— EXERCISE PROMPT —
Pull out all lines from the listing below in which the word "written" appears.

----------

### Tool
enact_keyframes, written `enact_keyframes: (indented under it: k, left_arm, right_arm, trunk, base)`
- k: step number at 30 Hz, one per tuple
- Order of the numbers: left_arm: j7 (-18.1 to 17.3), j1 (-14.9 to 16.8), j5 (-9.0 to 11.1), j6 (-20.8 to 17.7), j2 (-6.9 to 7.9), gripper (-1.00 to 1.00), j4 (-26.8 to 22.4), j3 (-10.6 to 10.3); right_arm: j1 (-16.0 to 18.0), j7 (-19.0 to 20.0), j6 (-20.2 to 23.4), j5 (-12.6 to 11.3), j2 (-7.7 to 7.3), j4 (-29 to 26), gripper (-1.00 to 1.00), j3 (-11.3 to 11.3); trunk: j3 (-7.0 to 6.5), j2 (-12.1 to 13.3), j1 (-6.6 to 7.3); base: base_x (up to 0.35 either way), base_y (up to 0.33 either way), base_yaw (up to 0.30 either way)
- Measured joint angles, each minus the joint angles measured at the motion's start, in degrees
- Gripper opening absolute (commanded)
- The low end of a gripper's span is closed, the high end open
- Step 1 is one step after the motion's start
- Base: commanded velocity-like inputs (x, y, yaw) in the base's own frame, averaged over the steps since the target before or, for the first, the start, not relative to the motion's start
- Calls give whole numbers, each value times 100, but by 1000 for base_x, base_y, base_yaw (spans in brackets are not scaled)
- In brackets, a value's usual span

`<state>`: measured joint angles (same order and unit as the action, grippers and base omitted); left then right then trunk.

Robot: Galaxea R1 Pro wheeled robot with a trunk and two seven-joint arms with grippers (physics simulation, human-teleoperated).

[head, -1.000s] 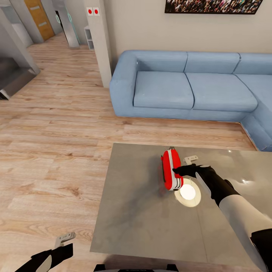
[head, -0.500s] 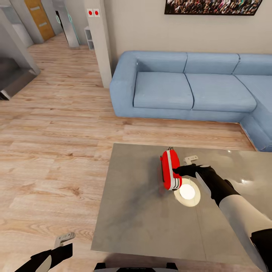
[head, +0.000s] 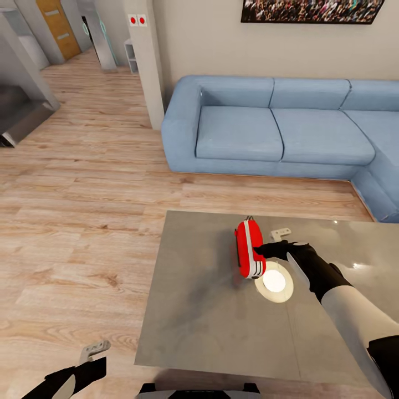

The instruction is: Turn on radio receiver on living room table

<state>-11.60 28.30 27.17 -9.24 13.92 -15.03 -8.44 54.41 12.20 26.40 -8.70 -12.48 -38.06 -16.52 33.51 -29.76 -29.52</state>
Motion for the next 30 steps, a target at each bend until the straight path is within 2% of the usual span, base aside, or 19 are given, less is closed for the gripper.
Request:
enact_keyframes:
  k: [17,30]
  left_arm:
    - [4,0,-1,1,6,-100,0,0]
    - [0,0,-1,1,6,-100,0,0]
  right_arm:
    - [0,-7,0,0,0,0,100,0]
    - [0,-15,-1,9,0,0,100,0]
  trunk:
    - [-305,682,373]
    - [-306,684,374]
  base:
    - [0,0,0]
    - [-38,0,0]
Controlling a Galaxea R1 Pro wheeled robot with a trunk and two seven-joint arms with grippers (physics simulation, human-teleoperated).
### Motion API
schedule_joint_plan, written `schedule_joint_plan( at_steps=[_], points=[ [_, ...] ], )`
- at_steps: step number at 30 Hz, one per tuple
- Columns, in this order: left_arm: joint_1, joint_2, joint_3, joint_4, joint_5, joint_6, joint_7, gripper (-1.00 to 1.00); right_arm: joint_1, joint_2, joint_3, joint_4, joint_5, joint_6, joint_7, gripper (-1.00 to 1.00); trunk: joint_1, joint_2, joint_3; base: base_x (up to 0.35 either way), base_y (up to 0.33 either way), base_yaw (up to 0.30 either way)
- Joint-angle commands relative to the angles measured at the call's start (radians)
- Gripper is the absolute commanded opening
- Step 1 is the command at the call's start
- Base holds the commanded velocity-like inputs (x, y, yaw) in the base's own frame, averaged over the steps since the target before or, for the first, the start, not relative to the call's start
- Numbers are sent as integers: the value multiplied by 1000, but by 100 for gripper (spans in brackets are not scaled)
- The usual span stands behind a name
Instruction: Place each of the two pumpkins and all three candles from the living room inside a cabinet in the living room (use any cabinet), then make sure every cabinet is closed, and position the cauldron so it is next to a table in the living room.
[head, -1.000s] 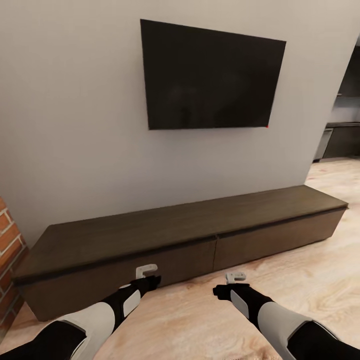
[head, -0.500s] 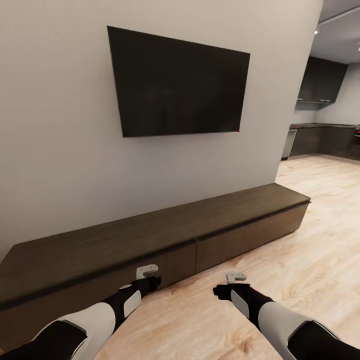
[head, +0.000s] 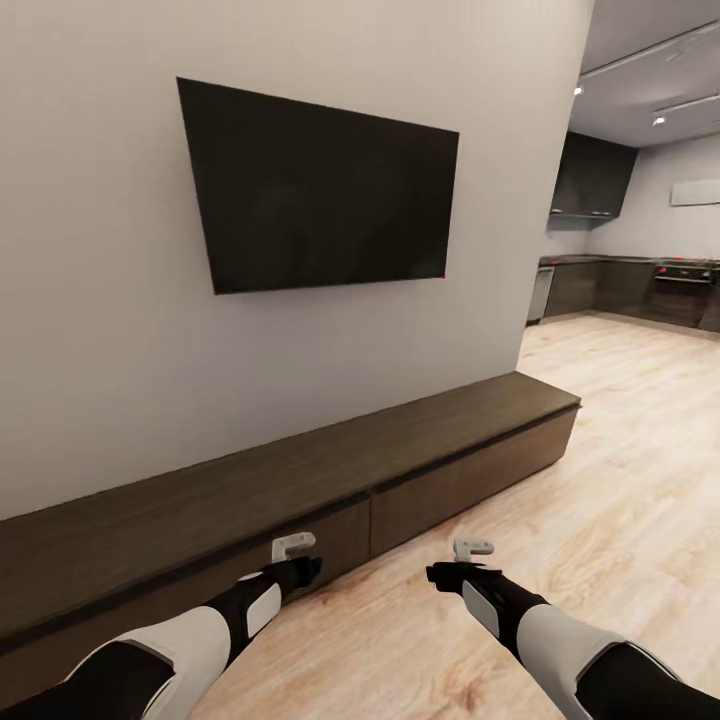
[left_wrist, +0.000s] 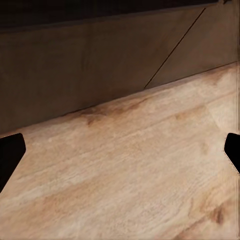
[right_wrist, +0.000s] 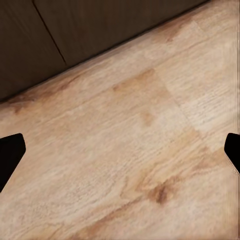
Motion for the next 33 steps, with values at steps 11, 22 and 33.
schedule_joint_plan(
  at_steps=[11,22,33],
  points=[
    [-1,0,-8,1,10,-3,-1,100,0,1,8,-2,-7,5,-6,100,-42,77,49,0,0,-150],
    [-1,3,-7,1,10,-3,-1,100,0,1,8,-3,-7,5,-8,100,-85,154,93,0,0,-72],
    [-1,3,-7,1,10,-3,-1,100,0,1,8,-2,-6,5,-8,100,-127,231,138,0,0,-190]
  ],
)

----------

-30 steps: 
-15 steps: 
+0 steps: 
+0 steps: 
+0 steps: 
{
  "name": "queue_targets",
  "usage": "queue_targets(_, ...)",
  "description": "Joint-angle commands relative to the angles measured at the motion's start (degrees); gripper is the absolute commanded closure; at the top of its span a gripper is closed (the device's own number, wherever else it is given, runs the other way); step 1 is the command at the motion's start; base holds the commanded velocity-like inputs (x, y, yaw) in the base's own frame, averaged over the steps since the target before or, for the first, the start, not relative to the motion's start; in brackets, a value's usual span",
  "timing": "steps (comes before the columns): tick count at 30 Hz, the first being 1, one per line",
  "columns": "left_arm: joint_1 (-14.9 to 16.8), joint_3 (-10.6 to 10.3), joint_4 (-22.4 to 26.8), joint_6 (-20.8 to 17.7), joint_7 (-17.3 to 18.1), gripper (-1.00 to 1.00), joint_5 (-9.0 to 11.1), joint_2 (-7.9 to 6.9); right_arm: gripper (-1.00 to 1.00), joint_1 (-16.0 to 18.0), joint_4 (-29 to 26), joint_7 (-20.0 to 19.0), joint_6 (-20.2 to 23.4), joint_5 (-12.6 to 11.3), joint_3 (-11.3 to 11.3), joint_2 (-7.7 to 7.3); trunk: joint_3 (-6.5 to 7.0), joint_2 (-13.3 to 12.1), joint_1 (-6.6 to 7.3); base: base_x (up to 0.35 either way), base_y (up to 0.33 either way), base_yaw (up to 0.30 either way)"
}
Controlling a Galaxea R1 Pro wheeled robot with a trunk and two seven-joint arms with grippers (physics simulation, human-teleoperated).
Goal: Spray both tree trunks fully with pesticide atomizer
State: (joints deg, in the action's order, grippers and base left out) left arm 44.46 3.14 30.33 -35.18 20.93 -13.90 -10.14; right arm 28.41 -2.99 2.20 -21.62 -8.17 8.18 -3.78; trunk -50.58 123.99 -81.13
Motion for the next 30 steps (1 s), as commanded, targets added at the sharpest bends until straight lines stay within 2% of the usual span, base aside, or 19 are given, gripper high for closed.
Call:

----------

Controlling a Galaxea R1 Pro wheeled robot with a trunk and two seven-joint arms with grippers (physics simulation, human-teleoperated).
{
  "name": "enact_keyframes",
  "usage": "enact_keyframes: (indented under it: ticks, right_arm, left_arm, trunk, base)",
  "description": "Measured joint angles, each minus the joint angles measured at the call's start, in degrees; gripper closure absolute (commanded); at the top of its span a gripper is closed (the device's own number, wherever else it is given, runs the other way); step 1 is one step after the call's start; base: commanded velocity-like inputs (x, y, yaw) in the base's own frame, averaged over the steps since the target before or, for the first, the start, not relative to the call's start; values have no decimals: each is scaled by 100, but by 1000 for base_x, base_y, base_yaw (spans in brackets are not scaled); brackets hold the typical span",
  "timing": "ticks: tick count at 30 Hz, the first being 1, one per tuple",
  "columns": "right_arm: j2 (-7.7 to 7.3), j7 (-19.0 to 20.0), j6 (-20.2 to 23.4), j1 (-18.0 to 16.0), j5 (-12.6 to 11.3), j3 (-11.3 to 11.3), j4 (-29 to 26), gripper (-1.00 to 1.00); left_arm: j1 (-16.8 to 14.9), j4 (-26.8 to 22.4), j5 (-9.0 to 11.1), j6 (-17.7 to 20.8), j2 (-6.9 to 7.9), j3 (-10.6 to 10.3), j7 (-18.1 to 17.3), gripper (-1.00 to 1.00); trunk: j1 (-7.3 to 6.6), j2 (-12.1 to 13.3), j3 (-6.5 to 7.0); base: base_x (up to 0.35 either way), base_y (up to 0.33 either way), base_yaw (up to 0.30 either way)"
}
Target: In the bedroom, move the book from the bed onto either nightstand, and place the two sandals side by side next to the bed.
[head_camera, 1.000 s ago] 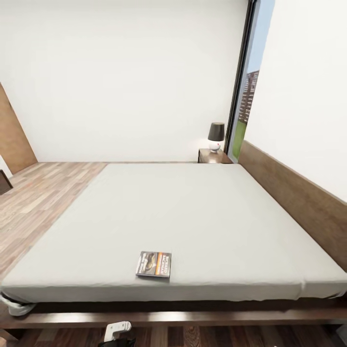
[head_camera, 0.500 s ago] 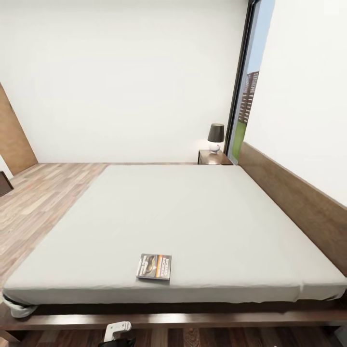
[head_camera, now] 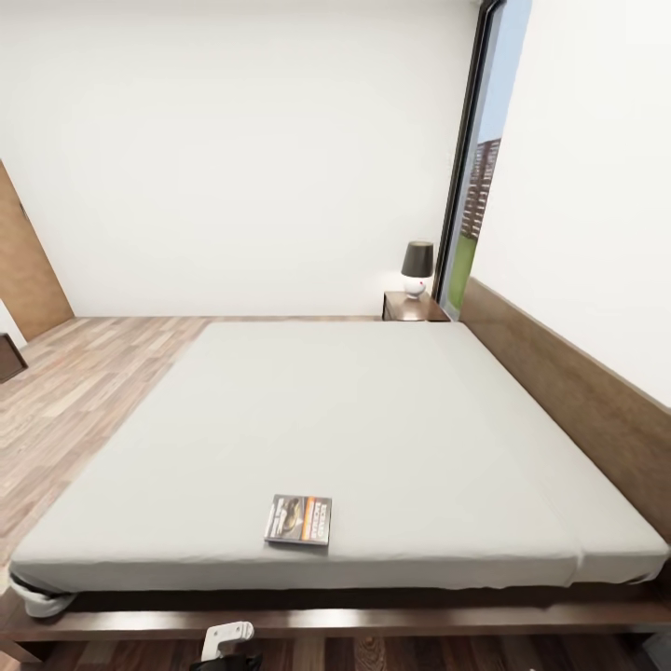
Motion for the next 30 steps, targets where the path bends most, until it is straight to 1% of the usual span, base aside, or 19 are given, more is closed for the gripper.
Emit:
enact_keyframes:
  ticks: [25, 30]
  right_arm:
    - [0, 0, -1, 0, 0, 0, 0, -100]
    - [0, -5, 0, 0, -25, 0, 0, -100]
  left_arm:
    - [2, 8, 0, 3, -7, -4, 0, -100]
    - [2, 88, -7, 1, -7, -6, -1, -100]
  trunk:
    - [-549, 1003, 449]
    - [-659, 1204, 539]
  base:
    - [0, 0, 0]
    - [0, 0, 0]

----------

— ANSWER TO THIS TASK —
enact_keyframes, written `enact_keyframes: (indented under it: k, left_arm, right_arm, trunk, base)`
schedule_joint_plan, written `schedule_joint_plan( at_steps=[_], points=[ [_, ...] ], )`

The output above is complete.